- Opening Delimiter -

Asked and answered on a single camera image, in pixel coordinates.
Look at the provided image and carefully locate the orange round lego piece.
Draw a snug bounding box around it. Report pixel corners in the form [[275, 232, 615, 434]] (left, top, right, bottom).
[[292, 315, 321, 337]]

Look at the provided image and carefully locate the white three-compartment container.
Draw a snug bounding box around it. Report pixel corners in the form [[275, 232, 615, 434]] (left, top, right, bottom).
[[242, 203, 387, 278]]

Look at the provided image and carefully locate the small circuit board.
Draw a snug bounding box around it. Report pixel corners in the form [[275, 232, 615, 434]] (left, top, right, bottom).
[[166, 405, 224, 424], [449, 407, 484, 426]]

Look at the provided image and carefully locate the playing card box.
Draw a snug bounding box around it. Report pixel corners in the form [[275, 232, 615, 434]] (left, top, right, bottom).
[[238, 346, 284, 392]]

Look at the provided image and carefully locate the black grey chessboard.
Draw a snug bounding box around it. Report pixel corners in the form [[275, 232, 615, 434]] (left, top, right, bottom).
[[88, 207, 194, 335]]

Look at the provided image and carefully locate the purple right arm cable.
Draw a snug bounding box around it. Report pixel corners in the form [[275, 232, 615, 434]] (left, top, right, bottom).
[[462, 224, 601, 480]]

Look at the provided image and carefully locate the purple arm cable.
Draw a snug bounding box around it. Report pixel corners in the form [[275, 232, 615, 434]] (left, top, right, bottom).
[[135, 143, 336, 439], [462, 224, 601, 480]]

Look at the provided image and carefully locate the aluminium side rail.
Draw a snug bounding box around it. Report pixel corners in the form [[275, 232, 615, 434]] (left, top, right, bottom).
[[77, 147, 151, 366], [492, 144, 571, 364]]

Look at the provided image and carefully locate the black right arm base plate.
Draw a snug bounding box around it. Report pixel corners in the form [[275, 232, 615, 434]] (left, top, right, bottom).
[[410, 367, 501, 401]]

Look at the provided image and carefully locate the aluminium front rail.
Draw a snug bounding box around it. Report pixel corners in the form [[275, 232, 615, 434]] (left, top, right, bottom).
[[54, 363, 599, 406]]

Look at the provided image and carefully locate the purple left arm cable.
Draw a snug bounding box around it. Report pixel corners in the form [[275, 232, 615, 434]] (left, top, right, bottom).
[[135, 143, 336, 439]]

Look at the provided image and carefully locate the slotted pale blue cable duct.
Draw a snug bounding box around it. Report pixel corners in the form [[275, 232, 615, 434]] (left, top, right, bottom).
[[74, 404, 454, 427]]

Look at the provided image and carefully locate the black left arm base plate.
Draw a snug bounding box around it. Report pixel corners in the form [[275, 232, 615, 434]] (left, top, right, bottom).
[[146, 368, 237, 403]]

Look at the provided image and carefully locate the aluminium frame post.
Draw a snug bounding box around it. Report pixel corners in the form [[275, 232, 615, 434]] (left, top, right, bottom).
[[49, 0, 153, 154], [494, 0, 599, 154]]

- Closing Delimiter -

REQUIRED WORK: Repeat the material in full, exactly as it reads.

WRITTEN SOLUTION:
Asked and answered on a single camera image, in pixel coordinates.
Look at the provided image and carefully locate the orange round lego piece.
Draw a snug bounding box around it. Report pixel corners in the form [[275, 232, 615, 434]] (left, top, right, bottom).
[[292, 315, 321, 337]]

Look at the provided image and carefully locate the white three-compartment container.
Draw a snug bounding box around it. Report pixel corners in the form [[275, 232, 615, 434]] (left, top, right, bottom).
[[242, 203, 387, 278]]

Look at the provided image and carefully locate the small circuit board.
Draw a snug bounding box around it. Report pixel corners in the form [[275, 232, 615, 434]] (left, top, right, bottom).
[[166, 405, 224, 424], [449, 407, 484, 426]]

Look at the provided image and carefully locate the playing card box.
Draw a snug bounding box around it. Report pixel corners in the form [[275, 232, 615, 434]] (left, top, right, bottom).
[[238, 346, 284, 392]]

Look at the provided image and carefully locate the black grey chessboard.
Draw a snug bounding box around it. Report pixel corners in the form [[275, 232, 615, 434]] (left, top, right, bottom).
[[88, 207, 194, 335]]

Look at the provided image and carefully locate the purple right arm cable.
Draw a snug bounding box around it. Report pixel corners in the form [[275, 232, 615, 434]] (left, top, right, bottom).
[[462, 224, 601, 480]]

Look at the provided image and carefully locate the purple arm cable.
Draw a snug bounding box around it. Report pixel corners in the form [[275, 232, 615, 434]] (left, top, right, bottom).
[[135, 143, 336, 439], [462, 224, 601, 480]]

Look at the provided image and carefully locate the aluminium side rail.
Draw a snug bounding box around it. Report pixel corners in the form [[275, 232, 615, 434]] (left, top, right, bottom).
[[77, 147, 151, 366], [492, 144, 571, 364]]

Look at the provided image and carefully locate the black right arm base plate.
Draw a snug bounding box around it. Report pixel corners in the form [[275, 232, 615, 434]] (left, top, right, bottom).
[[410, 367, 501, 401]]

Look at the provided image and carefully locate the aluminium front rail.
Draw a snug bounding box around it. Report pixel corners in the form [[275, 232, 615, 434]] (left, top, right, bottom).
[[54, 363, 599, 406]]

Look at the provided image and carefully locate the purple left arm cable.
Draw a snug bounding box around it. Report pixel corners in the form [[275, 232, 615, 434]] (left, top, right, bottom).
[[135, 143, 336, 439]]

Look at the provided image and carefully locate the slotted pale blue cable duct.
Draw a snug bounding box around it. Report pixel corners in the form [[275, 232, 615, 434]] (left, top, right, bottom).
[[74, 404, 454, 427]]

Look at the provided image and carefully locate the black left arm base plate.
Draw a snug bounding box around it. Report pixel corners in the form [[275, 232, 615, 434]] (left, top, right, bottom).
[[146, 368, 237, 403]]

Look at the provided image and carefully locate the aluminium frame post.
Draw a snug bounding box around it. Report pixel corners in the form [[275, 232, 615, 434]] (left, top, right, bottom).
[[49, 0, 153, 154], [494, 0, 599, 154]]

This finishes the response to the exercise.